Alaskans are finally returning to work

It is critical that Alaska businesses are able to staff up to meet the demand.

Thanks to supplemental federal unemployment benefits ending last month, Alaska workers, like those in many other states, are finally getting back to work. Republican officials across the country have long claimed that generous unemployment benefits were a disincentive for returning to jobs.

In what has become a national trend, many Alaska business owners have not been able to fill open positions.

In a recent Anchorage Daily News article, Misty Stoddard, an owner at Rain Proof Roofing in Anchorage, said she wasn’t getting many applications. Some people have told her they’d prefer to continue collecting unemployment benefits.

Many business owners in the local hospitality industry have similar stories to tell. Trina Johnson, owner of La Mex restaurant in South Anchorage, said she’s had trouble finding workers.

A record-high 48% of small business owners in the U. S. reported unfilled openings in May, according to the National Federation of Independent Business. Alaska’s reliance on the visitor industry has disproportionately affected our state as restaurant owners, tourism related businesses and their suppliers are experiencing a growing labor shortage as the economy tries to recover.

In many cases, the $300 weekly benefit, which was reduced from the $600 weekly payment authorized under the original CARES Act last March, meant that many unemployed workers were earning the same or more by not working. According to the Center on Budget and Policy Priorities, based on a 40-hour work week, the average unemployed American was getting the equivalent of $17.17 an hour — more than twice the federal minimum wage. In 21 states, unemployed households could potentially earn the equivalent of $25 an hour while not working.

In March 2021, there were 31,841 Alaskans collecting state unemployment benefits, over three times the number collecting unemployment benefits a year earlier. Yet, the Dunleavy administration had been hearing from employers for some time that a growing labor shortage was preventing businesses from fully reopening as pandemic related precautions eased. According to Alaska Commissioner of Labor Tamika Ledbetter, the state’s available-jobs database had more openings than the number of people on unemployment. Based on that information, on May 14, Gov. Dunleavy made the decision to discontinue the federal supplemental payment beginning in June.

In doing so, Alaska joined 17 other states that announced they planned to end the special federal benefit. A week later, at least 25 states, including Alaska — all with Republican governors — had announced similar plans. Some states even decided to offer bonuses to employees that returned to work. “In Arizona, we’re going to … encourage people to work …instead of paying people not to work,” Gov. Doug Ducey said announcing Arizona would be offering one-time bonuses to returning workers.

Dunleavy’s action was praised by Republican officials and many private sector business leaders. Some Democratic lawmakers, University of Alaska Anchorage economists and labor unions disputed that the higher unemployment payments discouraged people from work and criticized the cut.

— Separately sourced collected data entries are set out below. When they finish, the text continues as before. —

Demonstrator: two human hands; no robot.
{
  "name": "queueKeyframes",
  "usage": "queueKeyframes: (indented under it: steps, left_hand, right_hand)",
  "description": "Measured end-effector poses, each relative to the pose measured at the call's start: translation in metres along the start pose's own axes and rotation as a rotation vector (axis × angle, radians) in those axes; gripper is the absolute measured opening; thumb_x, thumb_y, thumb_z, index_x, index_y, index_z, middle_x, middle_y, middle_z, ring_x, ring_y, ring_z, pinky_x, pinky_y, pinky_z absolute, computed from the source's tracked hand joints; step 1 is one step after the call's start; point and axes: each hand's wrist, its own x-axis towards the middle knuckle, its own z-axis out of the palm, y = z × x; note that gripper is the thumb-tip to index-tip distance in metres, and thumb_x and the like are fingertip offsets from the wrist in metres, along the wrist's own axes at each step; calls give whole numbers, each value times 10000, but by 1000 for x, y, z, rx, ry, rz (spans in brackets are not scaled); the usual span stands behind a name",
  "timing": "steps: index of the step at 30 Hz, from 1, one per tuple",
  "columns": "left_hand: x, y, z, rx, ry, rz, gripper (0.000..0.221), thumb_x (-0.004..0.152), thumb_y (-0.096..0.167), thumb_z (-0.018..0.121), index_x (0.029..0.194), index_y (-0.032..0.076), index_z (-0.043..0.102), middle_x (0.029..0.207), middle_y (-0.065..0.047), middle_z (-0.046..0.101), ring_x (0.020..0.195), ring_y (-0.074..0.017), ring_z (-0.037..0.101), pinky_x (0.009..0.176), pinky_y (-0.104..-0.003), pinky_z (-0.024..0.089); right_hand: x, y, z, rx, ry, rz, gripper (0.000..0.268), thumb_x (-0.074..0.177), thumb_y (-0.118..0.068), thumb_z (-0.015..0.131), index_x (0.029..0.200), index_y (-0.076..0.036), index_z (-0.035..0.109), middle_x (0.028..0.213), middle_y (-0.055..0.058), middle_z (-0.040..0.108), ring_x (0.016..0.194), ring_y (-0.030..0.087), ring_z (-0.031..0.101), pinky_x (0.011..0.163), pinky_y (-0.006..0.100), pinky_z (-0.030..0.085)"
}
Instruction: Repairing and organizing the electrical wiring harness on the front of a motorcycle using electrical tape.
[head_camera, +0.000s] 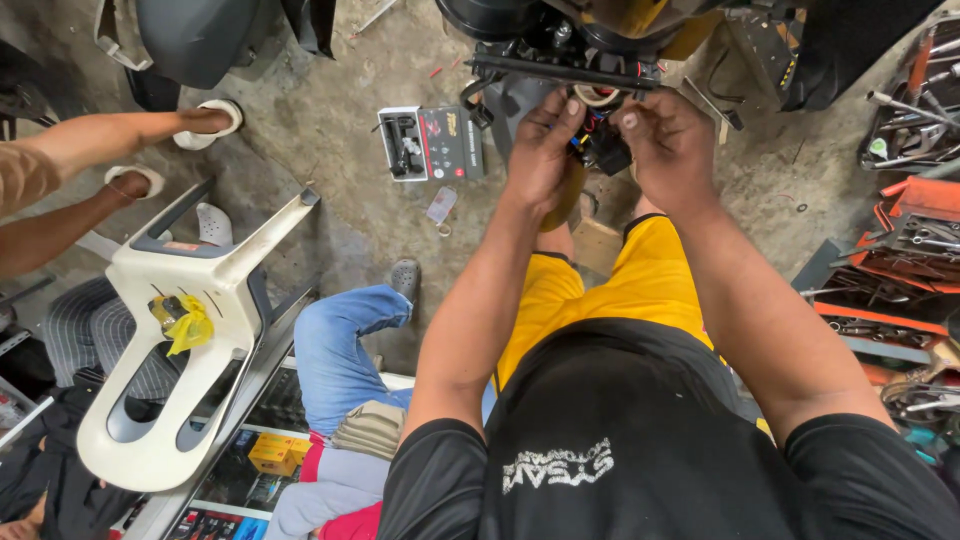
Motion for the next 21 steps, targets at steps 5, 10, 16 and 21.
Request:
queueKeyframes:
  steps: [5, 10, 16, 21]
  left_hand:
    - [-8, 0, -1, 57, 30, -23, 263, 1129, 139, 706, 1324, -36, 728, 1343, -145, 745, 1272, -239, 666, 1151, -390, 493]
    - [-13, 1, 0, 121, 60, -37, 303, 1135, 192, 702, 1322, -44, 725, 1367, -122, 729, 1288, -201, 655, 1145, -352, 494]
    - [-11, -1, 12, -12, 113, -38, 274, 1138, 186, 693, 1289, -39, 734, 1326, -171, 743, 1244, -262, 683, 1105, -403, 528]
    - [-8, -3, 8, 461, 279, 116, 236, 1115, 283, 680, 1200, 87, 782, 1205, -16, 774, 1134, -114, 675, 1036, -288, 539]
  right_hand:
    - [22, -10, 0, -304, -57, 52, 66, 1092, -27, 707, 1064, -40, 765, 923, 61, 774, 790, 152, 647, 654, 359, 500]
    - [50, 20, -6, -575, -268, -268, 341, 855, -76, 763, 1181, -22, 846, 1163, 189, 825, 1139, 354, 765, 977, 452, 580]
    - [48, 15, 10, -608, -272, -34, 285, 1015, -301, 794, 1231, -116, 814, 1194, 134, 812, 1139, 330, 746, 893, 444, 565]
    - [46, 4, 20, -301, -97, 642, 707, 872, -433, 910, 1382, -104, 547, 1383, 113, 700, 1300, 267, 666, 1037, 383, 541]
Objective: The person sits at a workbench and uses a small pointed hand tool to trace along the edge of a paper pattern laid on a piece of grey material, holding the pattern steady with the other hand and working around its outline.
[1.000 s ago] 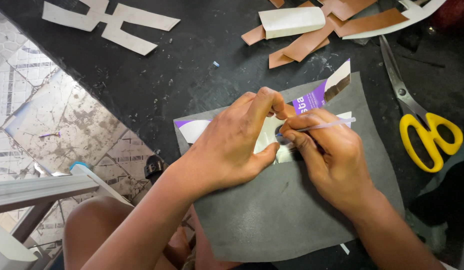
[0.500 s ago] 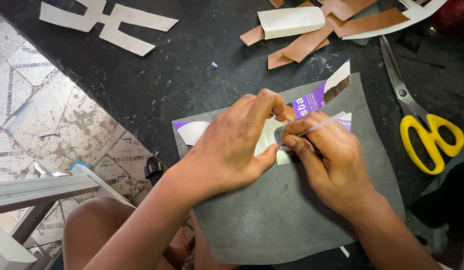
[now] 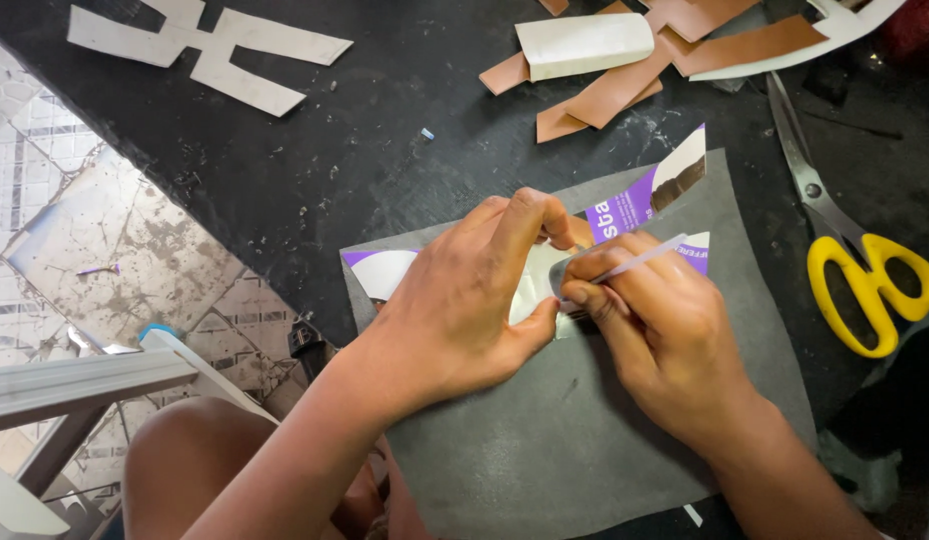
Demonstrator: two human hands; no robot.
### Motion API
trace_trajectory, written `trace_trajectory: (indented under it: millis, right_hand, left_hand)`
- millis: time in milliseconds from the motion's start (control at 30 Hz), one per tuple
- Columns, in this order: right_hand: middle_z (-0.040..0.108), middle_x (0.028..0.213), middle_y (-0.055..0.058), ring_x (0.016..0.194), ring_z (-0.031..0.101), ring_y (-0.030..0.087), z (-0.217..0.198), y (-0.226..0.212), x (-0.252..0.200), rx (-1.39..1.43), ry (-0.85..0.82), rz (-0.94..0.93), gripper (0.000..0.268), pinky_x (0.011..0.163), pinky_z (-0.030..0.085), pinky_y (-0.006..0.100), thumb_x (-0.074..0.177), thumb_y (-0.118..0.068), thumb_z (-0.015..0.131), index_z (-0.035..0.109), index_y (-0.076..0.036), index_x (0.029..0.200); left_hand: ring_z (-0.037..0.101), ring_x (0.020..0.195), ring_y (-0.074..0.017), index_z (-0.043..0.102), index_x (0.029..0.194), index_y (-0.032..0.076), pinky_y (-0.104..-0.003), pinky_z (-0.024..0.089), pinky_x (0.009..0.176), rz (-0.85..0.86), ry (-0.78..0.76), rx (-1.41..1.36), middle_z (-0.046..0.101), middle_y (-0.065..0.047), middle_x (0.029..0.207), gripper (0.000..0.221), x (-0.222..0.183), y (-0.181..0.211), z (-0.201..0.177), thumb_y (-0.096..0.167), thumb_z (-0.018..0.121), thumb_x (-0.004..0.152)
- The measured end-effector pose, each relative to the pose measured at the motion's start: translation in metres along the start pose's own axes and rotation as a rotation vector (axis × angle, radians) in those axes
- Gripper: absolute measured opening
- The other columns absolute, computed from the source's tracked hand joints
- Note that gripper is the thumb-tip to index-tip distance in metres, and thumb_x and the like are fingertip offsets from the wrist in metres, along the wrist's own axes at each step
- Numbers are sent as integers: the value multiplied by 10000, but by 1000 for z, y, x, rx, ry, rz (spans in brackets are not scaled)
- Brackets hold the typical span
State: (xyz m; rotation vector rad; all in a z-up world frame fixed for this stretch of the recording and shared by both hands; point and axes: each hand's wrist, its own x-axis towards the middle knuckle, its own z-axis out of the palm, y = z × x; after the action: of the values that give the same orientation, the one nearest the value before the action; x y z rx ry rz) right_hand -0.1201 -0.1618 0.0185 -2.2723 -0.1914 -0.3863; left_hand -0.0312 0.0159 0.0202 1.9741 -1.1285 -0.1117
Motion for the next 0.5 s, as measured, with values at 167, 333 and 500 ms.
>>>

However, evidence has continued to mount since then that ending the benefit has positively affected many states across the country, including Alaska.

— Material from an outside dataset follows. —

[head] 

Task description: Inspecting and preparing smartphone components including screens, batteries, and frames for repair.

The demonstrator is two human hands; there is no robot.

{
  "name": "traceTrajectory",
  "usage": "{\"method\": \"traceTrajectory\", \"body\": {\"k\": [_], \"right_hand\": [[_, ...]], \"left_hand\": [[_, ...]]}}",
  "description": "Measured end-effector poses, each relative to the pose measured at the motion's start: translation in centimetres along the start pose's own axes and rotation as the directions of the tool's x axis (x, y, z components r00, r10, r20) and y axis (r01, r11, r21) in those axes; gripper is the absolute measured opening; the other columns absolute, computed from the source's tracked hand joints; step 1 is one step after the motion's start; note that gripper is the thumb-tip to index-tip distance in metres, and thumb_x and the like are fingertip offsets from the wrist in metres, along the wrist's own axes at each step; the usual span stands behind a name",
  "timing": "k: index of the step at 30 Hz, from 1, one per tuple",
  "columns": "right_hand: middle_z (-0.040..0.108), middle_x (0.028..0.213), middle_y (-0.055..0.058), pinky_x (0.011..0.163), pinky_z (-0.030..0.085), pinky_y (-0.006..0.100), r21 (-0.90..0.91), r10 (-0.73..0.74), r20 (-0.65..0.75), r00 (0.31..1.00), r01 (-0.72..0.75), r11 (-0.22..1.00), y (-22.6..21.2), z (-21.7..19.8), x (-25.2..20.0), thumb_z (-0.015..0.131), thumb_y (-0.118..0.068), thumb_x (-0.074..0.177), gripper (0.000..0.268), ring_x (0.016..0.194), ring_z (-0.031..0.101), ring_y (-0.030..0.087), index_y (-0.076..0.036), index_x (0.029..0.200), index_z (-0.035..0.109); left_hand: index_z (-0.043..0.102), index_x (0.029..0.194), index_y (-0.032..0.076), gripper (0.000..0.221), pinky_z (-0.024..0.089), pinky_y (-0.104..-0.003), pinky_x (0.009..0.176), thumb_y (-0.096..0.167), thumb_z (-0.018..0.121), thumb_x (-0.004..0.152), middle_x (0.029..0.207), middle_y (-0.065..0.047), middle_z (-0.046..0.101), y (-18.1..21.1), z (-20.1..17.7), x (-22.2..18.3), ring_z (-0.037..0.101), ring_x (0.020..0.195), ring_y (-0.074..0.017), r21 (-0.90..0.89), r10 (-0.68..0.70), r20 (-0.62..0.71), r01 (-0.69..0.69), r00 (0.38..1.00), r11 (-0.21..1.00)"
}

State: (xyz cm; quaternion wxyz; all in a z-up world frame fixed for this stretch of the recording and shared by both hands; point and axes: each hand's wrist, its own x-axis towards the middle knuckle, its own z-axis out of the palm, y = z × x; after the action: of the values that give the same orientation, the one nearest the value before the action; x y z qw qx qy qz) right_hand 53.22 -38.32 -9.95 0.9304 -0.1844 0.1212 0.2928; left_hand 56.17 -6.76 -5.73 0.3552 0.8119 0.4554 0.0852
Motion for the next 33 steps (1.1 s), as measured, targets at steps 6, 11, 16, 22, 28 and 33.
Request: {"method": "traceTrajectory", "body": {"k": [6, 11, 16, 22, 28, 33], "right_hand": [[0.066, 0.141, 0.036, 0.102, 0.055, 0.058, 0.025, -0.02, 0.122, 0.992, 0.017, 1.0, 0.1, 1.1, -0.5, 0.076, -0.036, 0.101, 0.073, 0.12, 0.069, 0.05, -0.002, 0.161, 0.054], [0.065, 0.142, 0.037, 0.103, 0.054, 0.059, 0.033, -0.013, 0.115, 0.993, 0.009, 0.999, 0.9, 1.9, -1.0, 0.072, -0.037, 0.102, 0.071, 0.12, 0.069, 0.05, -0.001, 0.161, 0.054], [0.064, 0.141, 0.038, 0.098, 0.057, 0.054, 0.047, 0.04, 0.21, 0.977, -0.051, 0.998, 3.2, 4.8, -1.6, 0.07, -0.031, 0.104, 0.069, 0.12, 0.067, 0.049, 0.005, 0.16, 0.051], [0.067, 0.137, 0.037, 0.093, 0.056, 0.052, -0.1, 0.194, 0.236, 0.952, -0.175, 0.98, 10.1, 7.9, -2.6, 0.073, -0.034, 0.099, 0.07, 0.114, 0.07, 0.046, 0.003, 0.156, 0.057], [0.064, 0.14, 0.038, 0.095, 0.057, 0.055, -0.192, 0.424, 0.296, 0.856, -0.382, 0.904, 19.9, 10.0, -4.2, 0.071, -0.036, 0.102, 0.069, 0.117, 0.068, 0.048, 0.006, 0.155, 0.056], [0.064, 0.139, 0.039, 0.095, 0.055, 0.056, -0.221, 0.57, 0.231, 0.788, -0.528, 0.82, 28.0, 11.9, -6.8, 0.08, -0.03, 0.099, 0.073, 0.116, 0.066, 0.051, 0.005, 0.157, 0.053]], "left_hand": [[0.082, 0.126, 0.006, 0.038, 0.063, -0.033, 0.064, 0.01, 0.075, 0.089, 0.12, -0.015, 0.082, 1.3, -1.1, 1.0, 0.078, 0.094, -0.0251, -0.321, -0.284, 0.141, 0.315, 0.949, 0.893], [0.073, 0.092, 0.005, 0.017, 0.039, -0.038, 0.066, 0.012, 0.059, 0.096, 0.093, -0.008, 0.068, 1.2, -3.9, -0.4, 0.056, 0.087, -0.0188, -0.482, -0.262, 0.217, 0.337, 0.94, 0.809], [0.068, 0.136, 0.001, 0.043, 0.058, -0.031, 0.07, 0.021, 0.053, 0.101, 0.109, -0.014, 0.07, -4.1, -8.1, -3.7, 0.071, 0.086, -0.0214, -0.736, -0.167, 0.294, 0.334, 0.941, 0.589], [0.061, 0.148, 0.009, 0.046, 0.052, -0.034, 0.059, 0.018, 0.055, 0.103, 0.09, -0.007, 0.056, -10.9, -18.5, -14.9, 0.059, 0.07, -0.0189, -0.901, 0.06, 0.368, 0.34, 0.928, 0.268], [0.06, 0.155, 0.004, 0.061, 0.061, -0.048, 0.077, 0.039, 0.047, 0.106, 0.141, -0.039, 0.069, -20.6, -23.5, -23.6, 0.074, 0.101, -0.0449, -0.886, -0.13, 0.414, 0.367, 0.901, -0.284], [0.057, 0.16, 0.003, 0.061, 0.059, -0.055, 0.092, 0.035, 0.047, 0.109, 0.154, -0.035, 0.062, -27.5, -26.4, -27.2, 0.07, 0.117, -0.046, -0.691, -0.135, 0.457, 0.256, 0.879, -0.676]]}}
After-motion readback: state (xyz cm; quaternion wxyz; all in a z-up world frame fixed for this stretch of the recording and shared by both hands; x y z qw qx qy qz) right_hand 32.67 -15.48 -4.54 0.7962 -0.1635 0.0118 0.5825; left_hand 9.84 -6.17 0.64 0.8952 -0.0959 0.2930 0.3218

Recently released U. S. Labor Department data on unemployment claims reflect welfare rolls expanding in the states where the unemployment bonus remains in place. Conversely, the number of people on welfare is shrinking in the states where the supplement expired.

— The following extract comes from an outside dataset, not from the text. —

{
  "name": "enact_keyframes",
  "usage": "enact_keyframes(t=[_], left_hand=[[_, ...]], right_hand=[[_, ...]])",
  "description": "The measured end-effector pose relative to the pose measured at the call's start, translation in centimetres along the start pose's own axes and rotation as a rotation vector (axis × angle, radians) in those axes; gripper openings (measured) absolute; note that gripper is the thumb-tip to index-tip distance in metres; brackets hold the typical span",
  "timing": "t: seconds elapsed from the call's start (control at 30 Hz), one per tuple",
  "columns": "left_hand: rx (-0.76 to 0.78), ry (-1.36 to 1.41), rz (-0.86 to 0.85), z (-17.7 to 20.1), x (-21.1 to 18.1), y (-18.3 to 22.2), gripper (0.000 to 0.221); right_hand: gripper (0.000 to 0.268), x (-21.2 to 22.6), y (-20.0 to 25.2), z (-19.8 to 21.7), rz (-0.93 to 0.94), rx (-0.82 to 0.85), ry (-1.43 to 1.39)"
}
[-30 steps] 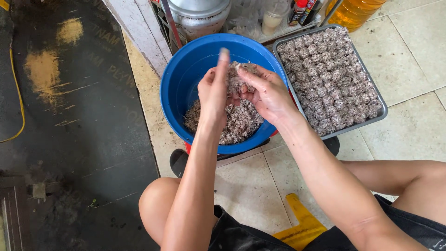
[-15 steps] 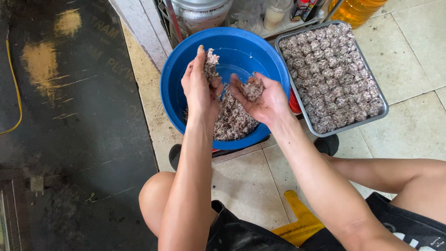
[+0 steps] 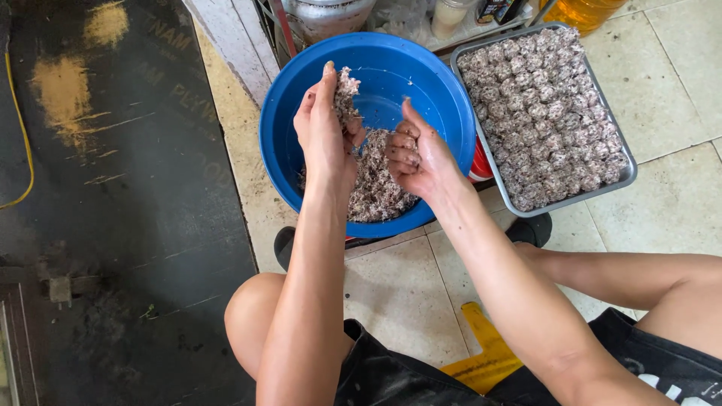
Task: Forming small round balls from a shredded coconut-based food mixture by hand and placing them into a metal tray.
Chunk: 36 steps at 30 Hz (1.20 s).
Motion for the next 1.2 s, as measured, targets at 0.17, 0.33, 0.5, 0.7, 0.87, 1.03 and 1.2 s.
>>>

States that announced an end to enhanced federal unemployment benefits in June saw a 13.8 percent drop in residents receiving benefits from mid-May through June 12, according to an analysis by Jefferies LLC. States announcing an end to the federal unemployment in July saw a 10 percent decline in residents receiving state benefits. Meanwhile, some studies show states that continued the bonus posting increases in initial claims.

In Alaska, total unemployment claims dropped from nearly 30,000 the week before the extra federal benefit ended to just under 26,000 in late June, according to state data. They peaked at more than 66,500 a year ago.

As visitor numbers begin to increase across the state, it is critical that Alaska businesses are able to staff up to meet the demand.

Thanks to Gov. Dunleavy, one more impediment to accomplishing that has been removed.

After retiring as the senior vice president in charge of business banking for Key Bank in Alaska, Win Gruening became a regular Opinion Page columnist for the Juneau Empire. He was born and raised in Juneau and graduated from the U.S. Air Force Academy in 1970. He is involved in various local and statewide organizations and currently serves on the board of the Alaska Policy Forum.